Thérèse.—Une maîtresse! Ah! que dis-tu?
La Gouvernante.—Oui, qu'on dit même être fort jolie.
Thérèse.—Ah! ma bonne, il ne m'aimera sûrement point, et je serai malheureuse!… Et quelle est donc cette maîtresse, qu'on dit si jolie?
La Gouvernante.—Une demoiselle de l'Opéra, et c'est là le fâcheux.
Thérèse.—Comment? Explique-toi donc.
La Gouvernante.—C'est qu'il fait pour elle de fort grosses dépenses; et vous ne savez pas encore que des demoiselles de l'Opéra sont des ruine-maisons.

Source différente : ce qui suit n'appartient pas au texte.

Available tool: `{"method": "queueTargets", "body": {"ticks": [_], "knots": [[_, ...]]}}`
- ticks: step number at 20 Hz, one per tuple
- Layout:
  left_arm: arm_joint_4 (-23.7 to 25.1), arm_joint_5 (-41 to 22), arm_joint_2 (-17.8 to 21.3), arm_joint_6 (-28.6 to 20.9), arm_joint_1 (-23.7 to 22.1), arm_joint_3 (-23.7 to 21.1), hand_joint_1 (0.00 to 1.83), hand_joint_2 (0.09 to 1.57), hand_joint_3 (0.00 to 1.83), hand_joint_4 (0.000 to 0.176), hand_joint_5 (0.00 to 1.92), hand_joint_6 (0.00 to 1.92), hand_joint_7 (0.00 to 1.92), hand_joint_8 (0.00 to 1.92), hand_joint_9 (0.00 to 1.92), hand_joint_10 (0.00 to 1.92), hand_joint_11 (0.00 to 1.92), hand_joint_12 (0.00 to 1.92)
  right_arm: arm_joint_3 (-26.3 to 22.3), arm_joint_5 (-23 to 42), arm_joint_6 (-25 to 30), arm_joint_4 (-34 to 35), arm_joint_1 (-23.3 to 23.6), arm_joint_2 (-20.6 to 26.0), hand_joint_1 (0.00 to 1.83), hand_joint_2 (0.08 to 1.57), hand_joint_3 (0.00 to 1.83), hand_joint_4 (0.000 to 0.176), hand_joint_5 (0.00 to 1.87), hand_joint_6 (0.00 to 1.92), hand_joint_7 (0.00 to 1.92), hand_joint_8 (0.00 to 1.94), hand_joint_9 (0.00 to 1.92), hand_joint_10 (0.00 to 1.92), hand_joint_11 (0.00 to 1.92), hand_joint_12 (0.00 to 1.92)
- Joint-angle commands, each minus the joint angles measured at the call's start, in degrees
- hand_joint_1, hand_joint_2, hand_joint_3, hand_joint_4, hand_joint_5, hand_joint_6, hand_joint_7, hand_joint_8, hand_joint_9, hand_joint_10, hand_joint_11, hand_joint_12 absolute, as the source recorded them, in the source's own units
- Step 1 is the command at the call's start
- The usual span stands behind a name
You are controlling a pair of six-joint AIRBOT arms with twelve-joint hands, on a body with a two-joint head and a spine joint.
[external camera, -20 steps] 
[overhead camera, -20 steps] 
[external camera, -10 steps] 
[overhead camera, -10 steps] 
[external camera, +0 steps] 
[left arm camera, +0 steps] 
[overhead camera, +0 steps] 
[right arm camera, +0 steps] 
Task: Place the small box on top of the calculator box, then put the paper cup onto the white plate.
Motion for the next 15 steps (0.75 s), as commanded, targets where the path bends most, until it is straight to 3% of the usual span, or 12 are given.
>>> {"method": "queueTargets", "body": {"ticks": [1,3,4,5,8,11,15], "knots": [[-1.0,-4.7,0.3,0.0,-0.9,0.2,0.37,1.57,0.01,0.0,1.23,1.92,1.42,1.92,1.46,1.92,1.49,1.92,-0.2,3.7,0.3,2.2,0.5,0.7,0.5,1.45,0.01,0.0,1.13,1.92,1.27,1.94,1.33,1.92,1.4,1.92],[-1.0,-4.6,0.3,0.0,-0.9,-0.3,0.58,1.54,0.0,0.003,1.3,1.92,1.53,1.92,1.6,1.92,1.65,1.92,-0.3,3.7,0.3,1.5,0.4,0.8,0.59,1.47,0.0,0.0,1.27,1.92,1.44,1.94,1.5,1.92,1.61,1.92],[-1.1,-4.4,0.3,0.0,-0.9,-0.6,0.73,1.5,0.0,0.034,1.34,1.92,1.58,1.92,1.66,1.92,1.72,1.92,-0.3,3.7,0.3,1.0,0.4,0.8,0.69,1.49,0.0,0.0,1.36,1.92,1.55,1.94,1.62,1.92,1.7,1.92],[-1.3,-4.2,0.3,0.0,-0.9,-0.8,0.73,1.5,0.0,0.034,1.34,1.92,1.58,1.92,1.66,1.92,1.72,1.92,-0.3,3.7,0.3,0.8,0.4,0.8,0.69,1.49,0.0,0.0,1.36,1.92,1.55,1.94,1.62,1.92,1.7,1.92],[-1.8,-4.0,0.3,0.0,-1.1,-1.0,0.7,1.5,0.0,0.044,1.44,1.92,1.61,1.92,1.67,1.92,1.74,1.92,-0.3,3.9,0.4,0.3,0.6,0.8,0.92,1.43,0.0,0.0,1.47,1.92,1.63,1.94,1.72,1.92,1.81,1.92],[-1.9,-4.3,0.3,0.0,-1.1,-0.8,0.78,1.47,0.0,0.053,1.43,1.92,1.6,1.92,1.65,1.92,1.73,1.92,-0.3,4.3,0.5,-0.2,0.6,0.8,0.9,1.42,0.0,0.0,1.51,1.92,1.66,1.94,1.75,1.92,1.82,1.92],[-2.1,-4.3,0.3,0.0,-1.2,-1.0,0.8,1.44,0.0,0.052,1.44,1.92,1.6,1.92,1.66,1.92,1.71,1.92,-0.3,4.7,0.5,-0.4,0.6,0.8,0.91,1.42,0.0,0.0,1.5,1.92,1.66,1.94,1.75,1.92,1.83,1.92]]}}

Thérèse.—Ma bonne, que m'apprends-tu? J'en suis confondue. Quoi! monsieur le comte, qui, depuis huit jours, vient au couvent m'assurer de sa tendresse et me marquer ses empressements, monsieur le comte est un homme à maîtresse?… Ah! que vais-je devenir?
La Gouvernante.—Quelquefois ce n'est pas un si grand malheur: c'est suivant le caractère des gens. Il y en a qui ont des maîtresses et qui ont le bon esprit d'en dédommager leurs femmes par de grands égards et de bonnes façons; mais il y en a aussi que ces sortes d'amours ne rendent que plus insupportables dans leur domestique. A tout prendre, il en revient toujours une petite consolation, parce qu'en général les femmes ont beaucoup plus de liberté avec ces hommes-là qu'avec ceux qui prétendent faire ce qu'on appelle un bon ménage.
HUITIÈME DIALOGUE.—Madame de Se…, la Comtesse.
Le mariage a eu lieu. Thérèse est devenue la comtesse, et c'est sous ce nom qu'elle sera désignée dorénavant. Elle fait à sa mère ses confidences de nouvelle mariée. La mère rit beaucoup.